MDB-Cheats
Contents
MDB-Cheats
A collection of commands for kernel dump analyzing. There is a lot more you could do with mdb, perhaps I will update that page soon.
# cd /var/crash/`uname -n` # mdb 0
or on a running Solaris
# mdb -k /dev/ksyms
> ::msgbuf -> look at the message buffer > $<msgbuf -> also seen, sometimes the syntax doesn’t work > ::cpuinfo –v -> what’s running? > ::ps -> processes > ::ptree -> processes in a tree
A process panicked the machine?
> panic_thread/K
panic_thread:
panic_thread: 2a10001bd40
> 2a10001bd40$<thread
[...]
0x2a10001be50: lwp procp audit_data
0 1438788 0
[...]
> 1438788$<proc2u
[...]
0x30003e15971: psargs /usr/ccs/bin/sparcv9/nm /dev/ksyms\0\0\0\0\0\0\0\0\0\0\0 \0\0\0\0\0\0\0\0\0\0\0\0\0\0\0\0\0\0\0\0\0\0\0\0\0\0\0\0\0\0\0\0 \0\0\0
[...]
Real memory consumption
> ::memstat Page Summary Pages MB %Tot ------------ ---------------- ---------------- ---- Kernel 1947820 7608 47% ZFS File Data 1448500 5658 35% Anon 131224 512 3% Exec and libs 29826 116 1% Page cache 237040 925 6% Free (cachelist) 8618 33 0% Free (freelist) 339957 1327 8% Total 4142985 16183 Physical 4054870 15839 >
Change values
# mdb -kw Loading modules: [ unix krtld genunix ip logindmux ptm nfs ipc lofs ] > maxusers/D maxusers: maxusers: 495 > maxusers/W 200 maxusers: 0x1ef = 0x200 > $q
Do not forget how to quit the mdb ;)
> ::quit
Debugging core file
# echo ::status | mdb core
Solaris 11.4 example
who paniced my box? which files where opened?
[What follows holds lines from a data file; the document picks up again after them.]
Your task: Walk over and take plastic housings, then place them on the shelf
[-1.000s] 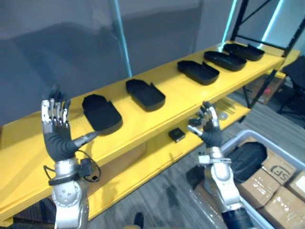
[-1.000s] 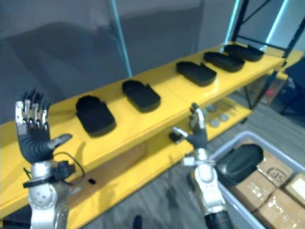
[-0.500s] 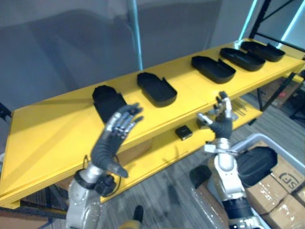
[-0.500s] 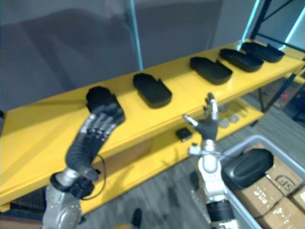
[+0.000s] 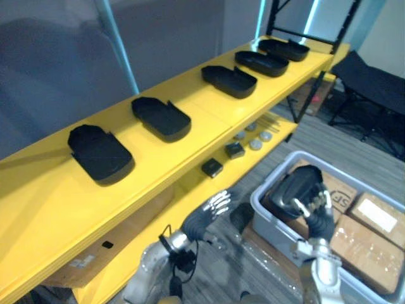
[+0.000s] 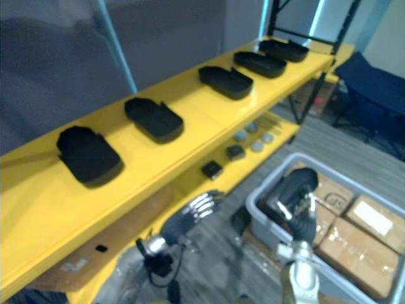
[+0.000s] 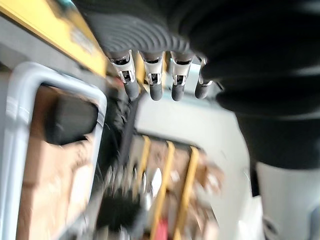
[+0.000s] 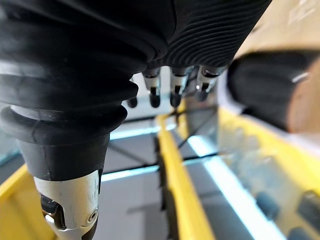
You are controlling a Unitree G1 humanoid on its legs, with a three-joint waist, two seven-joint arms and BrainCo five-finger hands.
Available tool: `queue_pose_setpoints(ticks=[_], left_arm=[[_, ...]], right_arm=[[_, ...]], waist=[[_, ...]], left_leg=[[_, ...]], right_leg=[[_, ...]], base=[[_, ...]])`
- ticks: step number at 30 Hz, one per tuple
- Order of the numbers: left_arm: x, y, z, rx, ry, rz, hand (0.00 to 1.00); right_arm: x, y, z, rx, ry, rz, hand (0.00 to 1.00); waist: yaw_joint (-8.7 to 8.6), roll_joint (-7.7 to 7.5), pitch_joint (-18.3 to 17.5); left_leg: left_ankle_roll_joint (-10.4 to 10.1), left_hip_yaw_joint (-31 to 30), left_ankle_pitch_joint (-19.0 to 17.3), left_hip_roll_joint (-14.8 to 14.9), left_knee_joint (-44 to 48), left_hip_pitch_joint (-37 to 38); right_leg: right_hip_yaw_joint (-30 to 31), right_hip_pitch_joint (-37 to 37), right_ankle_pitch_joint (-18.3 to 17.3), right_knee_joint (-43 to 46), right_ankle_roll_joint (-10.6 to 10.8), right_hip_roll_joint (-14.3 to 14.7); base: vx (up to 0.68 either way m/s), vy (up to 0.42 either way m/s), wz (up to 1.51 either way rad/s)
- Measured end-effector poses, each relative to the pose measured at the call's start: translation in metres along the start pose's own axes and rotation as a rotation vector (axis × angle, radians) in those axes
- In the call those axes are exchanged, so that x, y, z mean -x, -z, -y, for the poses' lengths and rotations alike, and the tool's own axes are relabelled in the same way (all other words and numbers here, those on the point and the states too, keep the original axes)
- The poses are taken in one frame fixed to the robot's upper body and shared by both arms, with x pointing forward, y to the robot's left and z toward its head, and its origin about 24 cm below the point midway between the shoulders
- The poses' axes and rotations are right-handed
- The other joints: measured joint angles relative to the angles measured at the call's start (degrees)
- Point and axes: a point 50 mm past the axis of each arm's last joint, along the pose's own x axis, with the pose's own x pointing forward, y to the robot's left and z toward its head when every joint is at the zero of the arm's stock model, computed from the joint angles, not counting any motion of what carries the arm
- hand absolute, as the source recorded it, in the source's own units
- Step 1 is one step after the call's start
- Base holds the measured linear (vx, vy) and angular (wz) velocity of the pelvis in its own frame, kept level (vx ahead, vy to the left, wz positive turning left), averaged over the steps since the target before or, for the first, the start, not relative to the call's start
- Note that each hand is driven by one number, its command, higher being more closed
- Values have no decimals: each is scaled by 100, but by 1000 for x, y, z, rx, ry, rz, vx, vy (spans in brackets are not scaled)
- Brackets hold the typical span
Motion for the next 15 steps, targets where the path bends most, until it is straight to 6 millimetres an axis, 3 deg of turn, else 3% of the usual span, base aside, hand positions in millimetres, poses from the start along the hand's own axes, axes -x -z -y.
queue_pose_setpoints(ticks=[6,9,15], left_arm=[[15,15,-11,23,-271,-29,0],[20,12,-18,-2,-376,8,0],[26,7,-27,-21,-446,47,0]], right_arm=[[10,28,-15,-11,-82,-124,0],[12,33,-17,-11,-90,-146,0],[9,38,-26,-12,-71,-161,0]], waist=[[74,-33,-8],[180,-63,-4],[192,-111,-29]], left_leg=[[-45,-25,36,6,0,-57],[-46,-106,53,-4,1,-107],[-31,-145,67,-7,0,-121]], right_leg=[[-22,-45,16,1,-10,5],[-74,-59,25,-5,-3,4],[-136,-40,23,-7,4,1]], base=[[-15,-1,1],[8,-5,10],[8,-4,4]])
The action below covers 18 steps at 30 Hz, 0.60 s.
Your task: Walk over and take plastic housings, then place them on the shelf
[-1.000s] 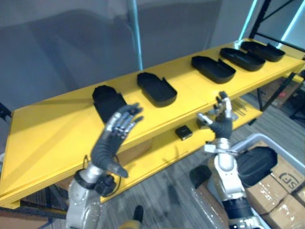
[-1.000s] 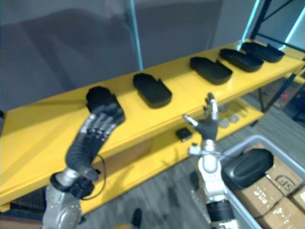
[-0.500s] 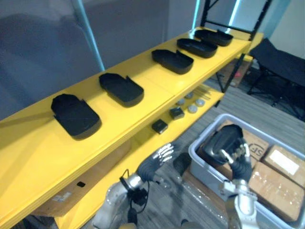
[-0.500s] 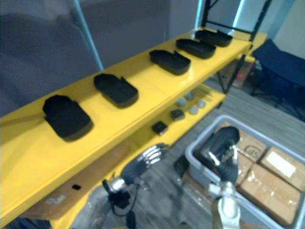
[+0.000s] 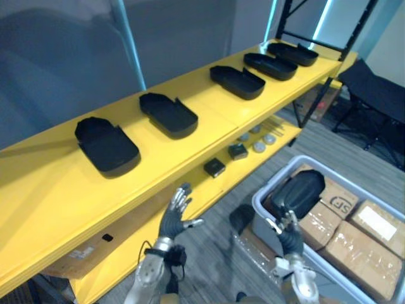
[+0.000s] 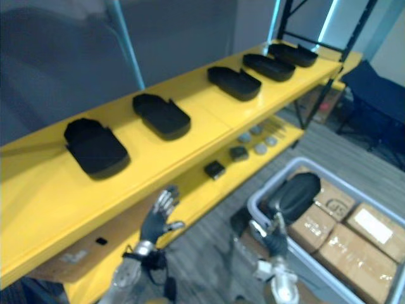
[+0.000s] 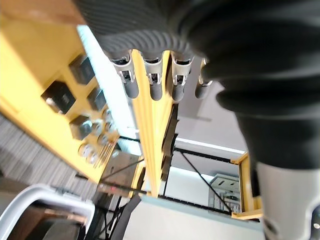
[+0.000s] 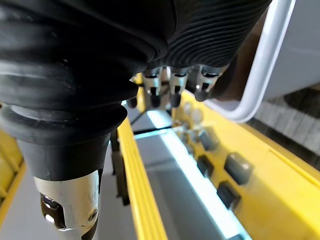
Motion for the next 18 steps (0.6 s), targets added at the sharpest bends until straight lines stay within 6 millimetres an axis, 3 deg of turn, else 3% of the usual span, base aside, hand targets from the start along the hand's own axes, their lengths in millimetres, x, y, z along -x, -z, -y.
queue_pose_setpoints(ticks=[6,9,16,18], left_arm=[[6,5,11,12,109,-27,0],[2,5,33,11,253,-24,0],[-14,-2,61,-18,432,6,0],[-16,-2,67,-21,459,-2,0]], right_arm=[[4,3,9,9,85,-14,0],[9,5,17,15,134,-24,0],[29,9,40,38,230,-51,0],[37,11,49,49,254,-62,0]], waist=[[-32,-55,-59],[-70,-100,-88],[-528,-283,-211],[-586,-292,-259]], left_leg=[[-1,215,-31,37,0,28],[4,540,-69,73,1,75],[-108,1215,-219,237,2,394],[-149,1342,-251,303,2,434]], right_leg=[[209,-99,35,-12,21,19],[542,-239,135,-56,36,37],[1234,-363,249,-111,66,178],[1361,-423,257,-93,54,232]], base=[[2,6,-17],[-2,27,-56],[1,-6,-56],[1,-36,-35]])
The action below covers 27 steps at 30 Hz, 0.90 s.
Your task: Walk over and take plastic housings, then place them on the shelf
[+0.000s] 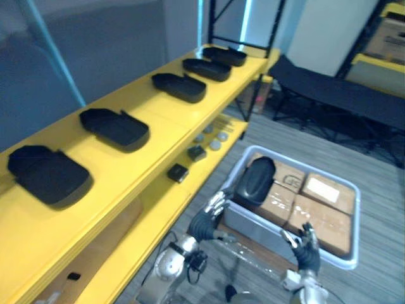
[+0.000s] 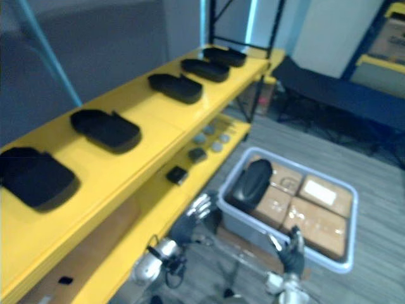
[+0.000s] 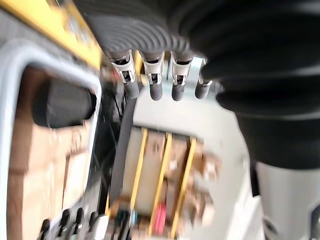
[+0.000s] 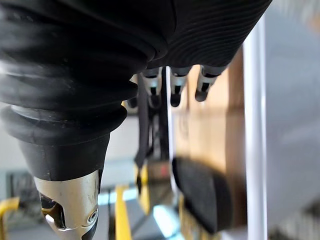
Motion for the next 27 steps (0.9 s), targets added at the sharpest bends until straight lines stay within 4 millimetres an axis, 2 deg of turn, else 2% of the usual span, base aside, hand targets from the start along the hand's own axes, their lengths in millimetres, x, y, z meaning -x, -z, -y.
queue_pose_setpoints(ticks=[2,5,6,7,8,10,12,14,16,18,19,20,21,23,24,25,26,27], left_arm=[[-2,4,5,9,5,-28,0],[1,10,3,13,-35,-61,0],[3,12,-2,9,-78,-74,0],[4,12,-6,9,-103,-75,0],[9,13,-14,16,-162,-75,0],[17,14,-25,17,-237,-79,0],[24,15,-31,15,-275,-78,0],[31,15,-37,13,-293,-82,0],[42,14,-43,9,-318,-78,0],[48,13,-44,-22,-323,-82,0],[53,14,-44,-25,-333,-94,0],[56,15,-43,-16,-346,-98,0],[57,15,-43,-13,-356,-101,0],[64,16,-49,-5,-432,-129,0],[66,16,-52,-4,-456,-134,0],[69,15,-59,-9,-508,-146,0],[73,15,-65,-4,-562,-151,0],[75,14,-68,2,-594,-146,0]], right_arm=[[-1,-1,1,7,-27,6,0],[-5,-5,-5,1,-73,25,0],[-11,-11,-14,-6,-116,53,0],[-14,-13,-18,-4,-135,66,0],[-20,-19,-23,6,-172,89,0],[-27,-27,-29,6,-208,121,0],[-28,-28,-31,-3,-212,120,0],[-22,-21,-33,-28,-200,90,0],[-8,-12,-37,-111,-190,45,0],[2,-7,-39,-123,-215,22,0],[7,-3,-38,-114,-243,4,0],[8,-3,-42,-110,-281,4,0],[9,-4,-45,-112,-300,6,0],[5,-9,-56,-101,-367,30,0],[2,-12,-61,-88,-393,46,0],[-4,-20,-69,-59,-434,82,0],[-11,-23,-78,-34,-467,102,0],[-15,-25,-84,-23,-485,110,0]], waist=[[-84,46,-29],[-22,83,-45],[107,57,5],[131,66,16],[198,124,63],[278,244,143],[402,344,201],[432,345,280],[459,237,481],[509,84,610],[570,64,666],[638,112,669],[675,109,669],[767,121,664],[809,116,664],[851,172,664],[925,390,647],[1047,538,611]], left_leg=[[-14,30,-29,55,6,-7],[-104,-212,-108,29,96,-18],[-209,-738,-480,-43,607,-162],[-210,-976,-669,-67,892,-268],[-201,-1420,-1046,-83,1437,-463],[-117,-1495,-1471,-79,2178,-769],[17,-1481,-1711,-79,2676,-981],[118,-1464,-1950,-79,3101,-1155],[255,-1298,-2235,-86,3426,-1196],[310,-1178,-2270,-163,3431,-1150],[415,-1130,-2254,-229,3314,-1072],[608,-960,-2174,-81,3203,-1061],[637,-840,-2156,-48,3153,-1013],[655,-500,-2115,6,3074,-846],[646,-403,-2117,-13,3083,-795],[554,-399,-2185,-70,3078,-822],[593,-476,-2110,0,2840,-809],[664,-391,-1972,157,2671,-784]], right_leg=[[41,-64,-1,51,-1,48],[118,-111,-13,113,-22,78],[220,-114,-15,165,-31,97],[259,-122,-19,192,-34,111],[327,-182,-36,309,-26,172],[401,-293,-91,542,29,213],[489,-338,-82,593,90,245],[564,-340,-45,599,165,239],[714,-346,-49,622,196,202],[628,-382,-122,594,-81,81],[508,-413,-349,491,-506,-2],[99,-620,-369,1002,-454,-10],[-134,-728,-359,1376,-421,-21],[-979,-795,-525,2647,-434,-161],[-1232,-819,-519,2627,-450,-246],[-1603,-928,-307,2463,-462,-206],[-1617,-880,180,1854,-464,19],[-1639,-845,251,1696,-615,97]], base=[[17,-34,-13],[38,-8,-16],[44,16,-28],[32,-13,-42],[2,12,-30],[-13,67,-23],[-25,122,-17],[-45,157,-23],[-90,169,-46],[-84,159,-49],[-109,145,-84],[-97,128,-92],[-60,70,-84],[12,46,-66],[-11,62,-82],[-59,59,-112],[-92,6,-123],[-70,-46,-110]])
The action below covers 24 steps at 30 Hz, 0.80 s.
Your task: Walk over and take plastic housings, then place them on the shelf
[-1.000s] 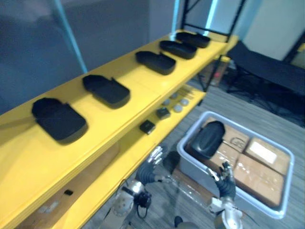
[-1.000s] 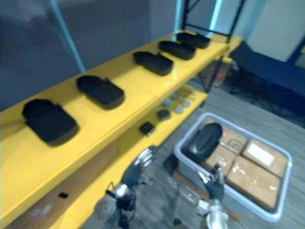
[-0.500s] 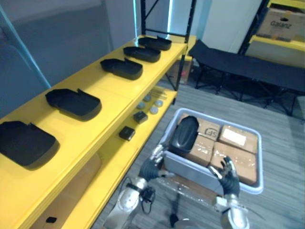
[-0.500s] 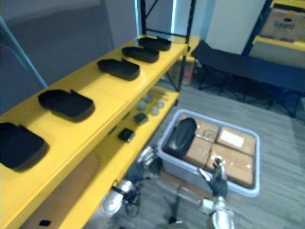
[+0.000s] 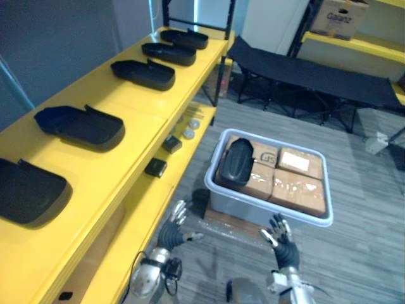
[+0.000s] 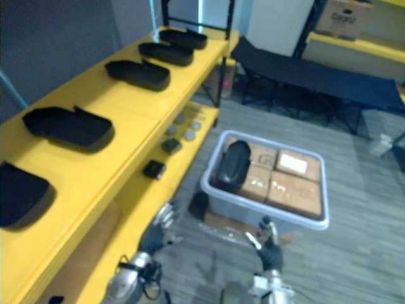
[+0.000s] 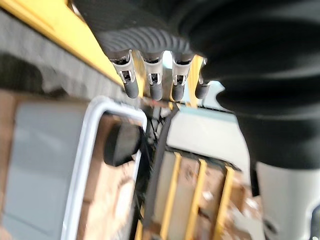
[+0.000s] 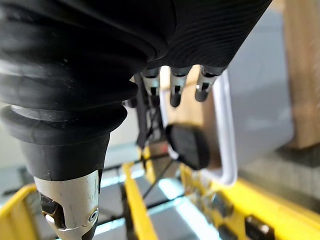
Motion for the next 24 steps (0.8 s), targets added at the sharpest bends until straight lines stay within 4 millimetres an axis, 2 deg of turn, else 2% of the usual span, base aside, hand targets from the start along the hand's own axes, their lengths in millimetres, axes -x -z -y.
queue_pose_setpoints(ticks=[1,2,3,4,5,6,8,9,11,13,14,19,21,22,24], left_arm=[[2,-1,-6,4,-40,4,0],[2,-3,-15,0,-83,11,0],[3,-4,-21,-6,-112,14,0],[5,-3,-22,-8,-123,10,0],[7,-2,-24,-4,-139,7,0],[7,-1,-22,6,-142,4,0],[6,1,-13,32,-125,1,0],[3,1,-7,51,-115,4,0],[-5,-2,0,83,-113,33,0],[-9,-7,0,96,-119,65,0],[-9,-9,-1,93,-124,83,0],[-10,-10,-1,94,-119,96,0],[-10,-12,-2,119,-118,106,0],[-11,-13,0,129,-112,113,0],[-17,-17,1,122,-95,134,0]], right_arm=[[-7,-3,-6,5,-23,13,0],[-9,-2,-10,6,-35,9,0],[-8,2,-13,11,-44,-13,0],[-8,2,-14,13,-48,-18,0],[-8,3,-15,17,-56,-27,0],[-5,4,-12,23,-49,-30,0],[-2,2,-3,39,-28,-31,0],[-2,0,5,58,-10,-30,0],[-4,-5,19,94,19,-17,0],[-1,-6,28,104,49,-12,0],[-2,-8,29,109,48,3,0],[-5,-16,21,101,66,82,0],[-11,-23,16,113,77,124,0],[-18,-31,14,111,82,161,0],[-37,-48,7,132,97,241,0]], waist=[[1,89,40],[-9,56,33],[29,44,26],[34,-7,9],[20,-169,1],[20,-177,3],[2,-159,9],[-45,-127,38],[-126,63,181],[-199,61,204],[-181,34,220],[-175,-115,326],[-144,-142,394],[-95,-112,451],[-84,-96,622]], left_leg=[[-74,206,123,174,-98,46],[-151,342,183,221,-165,87],[-231,402,192,289,-145,82],[-286,429,191,325,-100,64],[-407,437,171,359,50,30],[-474,109,196,388,105,-57],[-555,-143,226,395,64,-168],[-614,-132,256,408,67,-296],[-741,-173,340,496,-36,-332],[-750,-172,484,451,-275,-300],[-777,-146,518,414,-396,-257],[-730,-147,488,239,-397,-229],[-671,-225,450,153,-326,-233],[-677,-470,403,70,-308,-242],[-646,-486,397,-59,-283,-286]], right_leg=[[-280,-45,-205,441,-338,-78],[-509,-23,-504,969,-307,-362],[-575,139,-540,979,-244,-597],[-562,236,-490,852,-200,-677],[-436,426,-313,474,197,-713],[-431,535,-453,141,413,-582],[-443,733,-600,-488,630,-473],[-439,755,-635,-869,680,-418],[-402,736,-444,-1121,626,-259],[-348,677,-327,-1240,596,-228],[-230,596,-263,-1290,592,-220],[-48,516,-103,-1493,652,-326],[35,500,-71,-1496,700,-388],[86,464,-44,-1501,730,-425],[97,441,20,-1518,785,-538]], base=[[-42,-54,-86],[-22,-72,-77],[5,-76,-54],[58,-105,-46],[63,-166,-38],[52,-214,-44],[4,-251,-46],[-45,-199,-41],[-94,-112,-27],[-85,-58,-21],[-74,-29,-36],[-50,33,-24],[-36,48,-16],[-45,20,-16],[-70,22,-3]])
In that example I hit a bug where solaris could not handle to many procfs interests on the same target - so monitoring killed the server...
vmcore.0> $c
vpanic(10817d08, 2a13c710340, 0, 18403ca7b0dc0, 18403ca7b0dc1, 0)
turnstile_will_prio+0x210(18403ca7b0dc0, 1, 0, 18403a2f056c0, 31, 208c9c00)
turnstile_block+0x168(184039bf68c50, 0, 18403f73272b0, 2012d188, 0, 0)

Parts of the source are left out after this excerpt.